なんて話をしていたら、妖精女王様が作っていた指輪が出来上がった。

「はい、これがおつかいを引き受けた場合の、前払い報酬よ」

僕にひとつ、相棒にひとつの、お揃いの指輪。

「それはね、チェンジリングを元に戻す魔法に近いものよ。夫婦がそれぞれ指輪を着けて願えば、瞬時に相手の所へ飛んでいけるわ」

「え!? すごい!」

「……おぉ」

「2人が同時に願った場合はすれ違って、お互い入れ替わるような状態になるけれど」

「あ、なるほどチェンジ……」

そういう事よ、と妖精女王様は微笑む。

「指輪に花が咲いているでしょう? その花は、一度使うとつぼみに戻るわ。

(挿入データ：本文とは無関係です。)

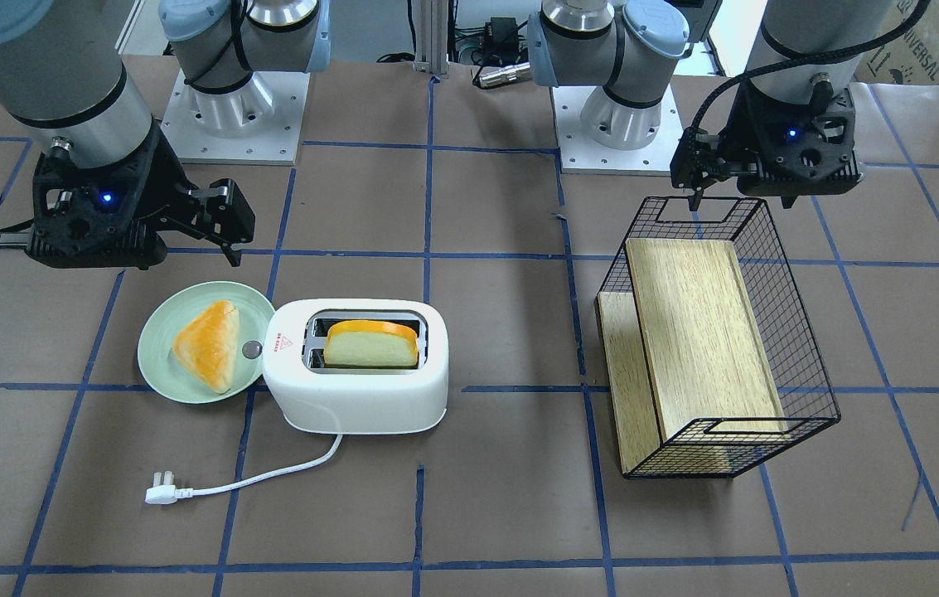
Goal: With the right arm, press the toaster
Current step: 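Move the right gripper down to the toaster's side lever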
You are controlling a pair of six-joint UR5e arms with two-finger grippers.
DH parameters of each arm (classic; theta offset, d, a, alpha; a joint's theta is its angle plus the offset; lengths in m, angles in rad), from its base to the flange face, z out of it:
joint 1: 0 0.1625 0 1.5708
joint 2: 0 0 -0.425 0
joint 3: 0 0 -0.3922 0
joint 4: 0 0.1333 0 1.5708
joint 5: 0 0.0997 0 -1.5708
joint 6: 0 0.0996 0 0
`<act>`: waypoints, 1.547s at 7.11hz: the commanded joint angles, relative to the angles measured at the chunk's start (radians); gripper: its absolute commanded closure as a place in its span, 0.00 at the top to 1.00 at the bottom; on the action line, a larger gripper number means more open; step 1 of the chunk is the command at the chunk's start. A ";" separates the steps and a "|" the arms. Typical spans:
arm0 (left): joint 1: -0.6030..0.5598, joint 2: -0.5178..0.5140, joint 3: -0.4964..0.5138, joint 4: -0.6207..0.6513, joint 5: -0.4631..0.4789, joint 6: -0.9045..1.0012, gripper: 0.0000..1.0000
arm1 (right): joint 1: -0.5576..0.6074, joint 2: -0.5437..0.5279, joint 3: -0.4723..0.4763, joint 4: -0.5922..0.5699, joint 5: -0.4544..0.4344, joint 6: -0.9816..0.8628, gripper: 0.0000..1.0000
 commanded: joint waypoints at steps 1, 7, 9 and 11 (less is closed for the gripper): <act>0.000 0.000 0.000 0.000 0.000 0.000 1.00 | 0.000 0.008 -0.002 -0.003 -0.007 -0.177 0.31; 0.000 0.000 0.000 0.000 0.000 0.000 1.00 | -0.005 0.011 0.163 -0.209 -0.009 -0.981 0.07; 0.000 0.000 0.000 0.000 0.000 0.002 1.00 | -0.008 0.011 0.211 -0.277 0.003 -1.125 0.07; 0.000 0.000 0.000 0.000 0.000 0.002 1.00 | -0.009 0.035 0.319 -0.421 -0.001 -1.226 0.08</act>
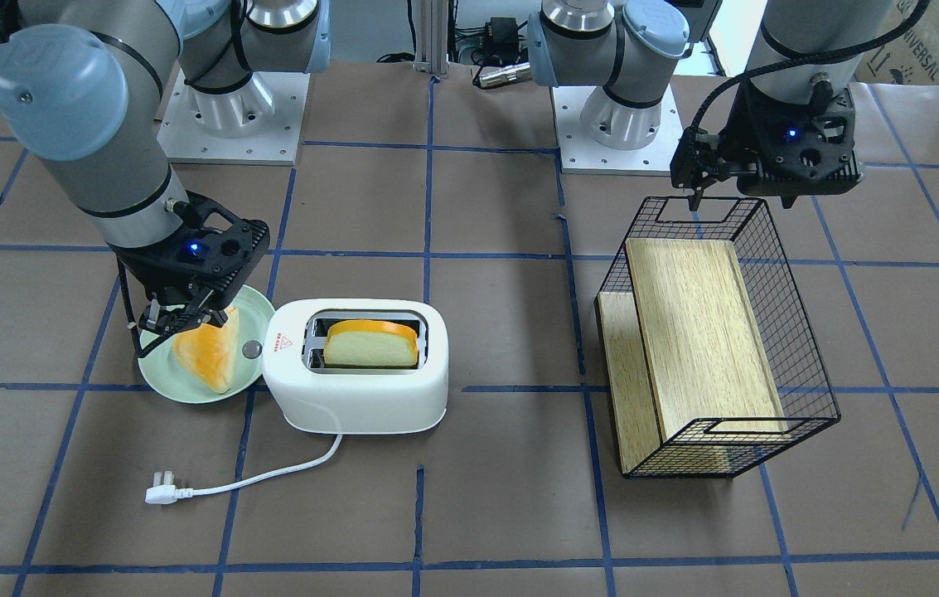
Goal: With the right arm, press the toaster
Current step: 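Move the right gripper down to the toaster's side lever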
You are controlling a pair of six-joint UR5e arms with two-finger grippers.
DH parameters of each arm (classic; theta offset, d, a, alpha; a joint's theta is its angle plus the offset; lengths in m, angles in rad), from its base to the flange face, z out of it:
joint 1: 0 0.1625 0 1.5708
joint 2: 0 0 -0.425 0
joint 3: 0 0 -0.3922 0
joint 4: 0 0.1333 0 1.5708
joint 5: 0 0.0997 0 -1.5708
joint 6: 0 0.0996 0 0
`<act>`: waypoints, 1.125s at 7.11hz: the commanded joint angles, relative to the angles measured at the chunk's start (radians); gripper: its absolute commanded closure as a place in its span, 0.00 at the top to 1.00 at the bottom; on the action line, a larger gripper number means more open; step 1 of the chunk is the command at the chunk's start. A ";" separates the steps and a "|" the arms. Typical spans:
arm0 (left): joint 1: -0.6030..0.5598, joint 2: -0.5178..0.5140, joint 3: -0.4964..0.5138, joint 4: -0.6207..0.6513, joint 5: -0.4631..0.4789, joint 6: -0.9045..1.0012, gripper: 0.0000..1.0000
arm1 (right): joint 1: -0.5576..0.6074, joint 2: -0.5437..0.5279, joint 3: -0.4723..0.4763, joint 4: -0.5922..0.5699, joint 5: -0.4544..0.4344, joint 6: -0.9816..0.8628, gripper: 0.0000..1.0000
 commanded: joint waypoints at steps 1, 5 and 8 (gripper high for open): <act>0.000 0.000 0.000 0.000 0.000 0.000 1.00 | -0.001 0.024 0.084 -0.123 0.001 -0.083 0.08; 0.000 0.000 0.000 0.000 0.000 0.000 1.00 | 0.013 0.046 0.120 -0.154 -0.008 -0.166 0.08; 0.000 0.000 0.000 0.000 0.000 0.000 1.00 | 0.013 0.075 0.121 -0.175 0.003 -0.184 0.09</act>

そうなると、また咲くまでは使えないの」

ふむふむ、クールタイムがいるんだね。

「……どのくらいでまた咲きます?」

「七日を三回繰り返したくらいかしら」

つまり……リアル1週間かぁ。

でも相棒の所へ飛んでいけるなら普通に欲しい。

「ただフェスティバルのプレゼントとして渡すには釣り合わないけれど……こめられた魔法にまつわる問題解決に尽力してもらえるなら、報酬も兼ねて前払いで差し上げてもよろしくてよ。おつかいも楽しめるからお得だと思うのだけれど、どうかしら?」

──クエスト『迷惑チェンジの迷子托卵』を受諾しますか?

(受けていい?)

(もちろん)

じゃあ受諾っと。

「よろしくね。そんなに遠い所では無いはずだから」

「……ちなみに、親元が見つからなかった場合は?」

「そうね……1年くらいかけても見つからなかったら、卵はこちらに返してもらうわ。指輪は持っていても構わないけれど……ワタクシ達はとてもガッカリするでしょうね」

ふむふむ、クエスト期間は長いけど、失敗したら指輪は貰えるかわりにNPCフェアリー達の好感度がガッツリ下がる感じかな。

忘れたら嫌だし、早めに終わらせた方が良さそうだね。